5. Kombinierte Second Harmonic Generation (Kollagen) und Zwei-Photonen-Fluoreszenz-Excited (Elastin) Imaging auf Ex vivo Tissue während Kultur

Hinweis: Alle Verfahren werden bei Raumtemperatur durchgeführt, wenn nicht ausdrücklich angegeben.

1. Entfernen Transwell-Platten von Inkubator und legen Sie eine einzelne (nicht fixierte) tiUSGABE an einer 35 mm-Zellkulturplatte mit 500 ul Medium.
2. Positionieren Sie das Gewebe, so dass die lange Achse ist flach auf der Platte. Halten Gewebe nass zu allen Zeiten aber nicht schwimmen.
3. Zeigen wassereingetaucht Ziel der Multiphotonen-Mikroskop direkt in Kontakt mit dem Gewebe (Abbildung 1C).
4. Erhalten Bilder mit einer Anregungswellenlänge von 800 nm und sammeln emittierten Lichts zwischen 371 bis 425 nm (SHG-Kollagen) und 474 bis 532 nm (Autofluoreszenz, Elastin) (3C). Führen Zwei-Photonen-Mikroskopie in aufrechter konfokalen Mikroskop mit einem Femtosekundenlaser mit einer 20X / 1.0 NA Wasserimmersionsobjektiv ausgestattet. Prozess konfokalen Stacks mit Herstellersoftware.
   Hinweis: Die Anregung mit einem Nah-Infrarot-Laser der Kollagen-Moleküle erzeugt kontrastreiche Darstellung von nativem Kollagen-Strukturen in verschiedenen Tiefen.

Ergebnisse

Verfahren ex vivo, 3D-Kultur des Bindegewebes ist eine einfache und robuste Aufbau-System, um die Beziehung zwischen ECM und andere Zellbestandteile der DD Gewebe bilden und möglicherweise andere Arten von Fibrose als auch zu verstehen. Außerdem erlaubt dieses System eine zuverlässige Methode, um die Wirkungen der Verbindungen auf die verschiedenen Zelltypen und deren Auswirkungen auf den fibrotischen Last ²⁰ zu testen.

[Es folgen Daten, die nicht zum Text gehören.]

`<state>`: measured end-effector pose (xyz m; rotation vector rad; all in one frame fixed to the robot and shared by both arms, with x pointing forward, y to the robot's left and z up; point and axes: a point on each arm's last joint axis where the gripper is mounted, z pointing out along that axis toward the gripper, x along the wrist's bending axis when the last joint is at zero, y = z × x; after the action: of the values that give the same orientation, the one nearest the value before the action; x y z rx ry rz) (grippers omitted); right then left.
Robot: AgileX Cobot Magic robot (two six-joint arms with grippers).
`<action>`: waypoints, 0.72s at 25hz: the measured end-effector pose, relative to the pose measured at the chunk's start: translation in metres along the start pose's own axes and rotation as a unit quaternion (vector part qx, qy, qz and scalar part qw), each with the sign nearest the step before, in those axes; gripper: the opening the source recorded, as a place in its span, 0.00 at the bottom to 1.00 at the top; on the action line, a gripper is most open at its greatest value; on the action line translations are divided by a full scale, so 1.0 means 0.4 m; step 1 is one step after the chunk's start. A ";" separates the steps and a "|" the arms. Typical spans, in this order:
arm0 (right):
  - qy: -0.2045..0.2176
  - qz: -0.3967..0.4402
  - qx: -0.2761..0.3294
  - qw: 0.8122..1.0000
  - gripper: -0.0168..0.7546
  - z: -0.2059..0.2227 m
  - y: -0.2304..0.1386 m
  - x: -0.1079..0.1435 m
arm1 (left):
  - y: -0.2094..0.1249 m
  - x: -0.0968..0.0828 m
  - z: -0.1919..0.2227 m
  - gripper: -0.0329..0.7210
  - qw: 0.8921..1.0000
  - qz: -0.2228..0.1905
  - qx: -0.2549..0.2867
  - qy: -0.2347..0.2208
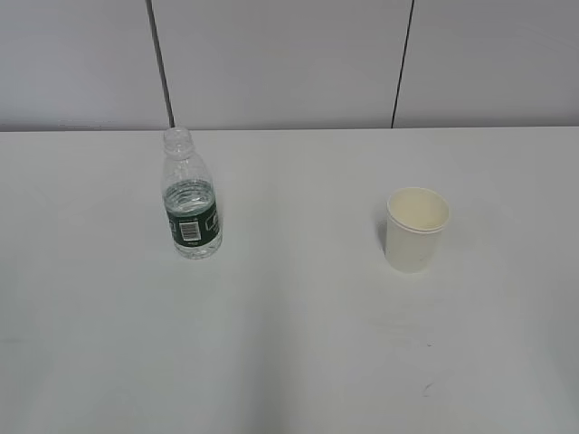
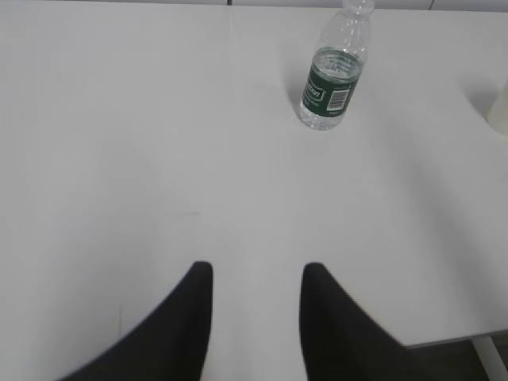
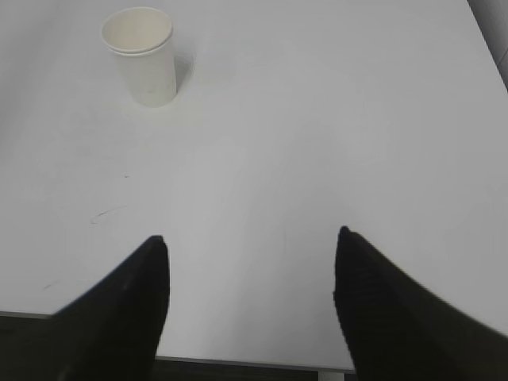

Die Schritte von Gewinnung von Operationsabfälle...

Diskussion

Die kritischsten Schritte der Kultivierung ex vivo menschlichen Bindegewebes sind die sofortige Verwendung des Gewebes nach der operativen Entfernung der Rentabilität zu gewährleisten; Das Gewebe sollte in Medium oder Kochsalzlösung zu jeder Zeit bleiben; Aufrechterhaltung einer sterilen Kultur; Querschnitten von Gewebe sollte maximal 200 & mgr; m Dicke zu haben; Einrichten der Ex-vivo-Kultursystem ist optimal, wenn Gewebe in Kontakt mit dem Medium, aber nicht vollständig untergetaucht. Medium ...

Materialien

Name	Company	Catalog Number	Comments
Dulbecco’s Modified Eagle’s Medium	Invitrogen	11965-084
fetal calf serum (FCS)	Gibco		high glucose, heat inactivated
penicillin-streptomycin	Invitrogen	15070-063
Cell culture inserts	Millicell	PIHA01250	0.45 μm pore size, 12 mm diameter
anti-collagen type I	Southern Biotech	1310-08
anti-α smooth muscle actin	Sigma	A2547
anti-collagen type III	Southern Biotech	1330-01
Alexa Fluor555 Donkey Anti-Mouse IgG (H+L)	Invitrogen	A-31570
Alexa Fluor 488 Donkey Anti-Goat IgG (H+L) Antibody	Invitrogen	A-11055
TOPRO-3	Invitrogen	T3605
methylsalicylate	Sigma	M6752
paraformaldehyde	Sigma	P6148
Tissue Tek OCT	Sakura	25608-930
Microsccope glass coverslips	Menzel-Glaser	BB024060A1	24 x 60 mm
Microscope SuperFrost slides	Menzel-Glaser	AA00000102E	76 x 26 mm
VECTASHIELD HardSet Mounting Medium	Vector laboratories	H-1400
Leica TCS SP5 II confocal microscope	Leica Microsystems		Argon-488, 514 nm and HeNe-633 nm laser lines
Zeiss 710 NLO upright confocal microscope	Jena, Germany		Equipped with femtosecond Spectra - Physics Deep See MP laser (Santa Clara, United States) using a Plan-Apochromat 20X/1.0 NA water-immersion objective.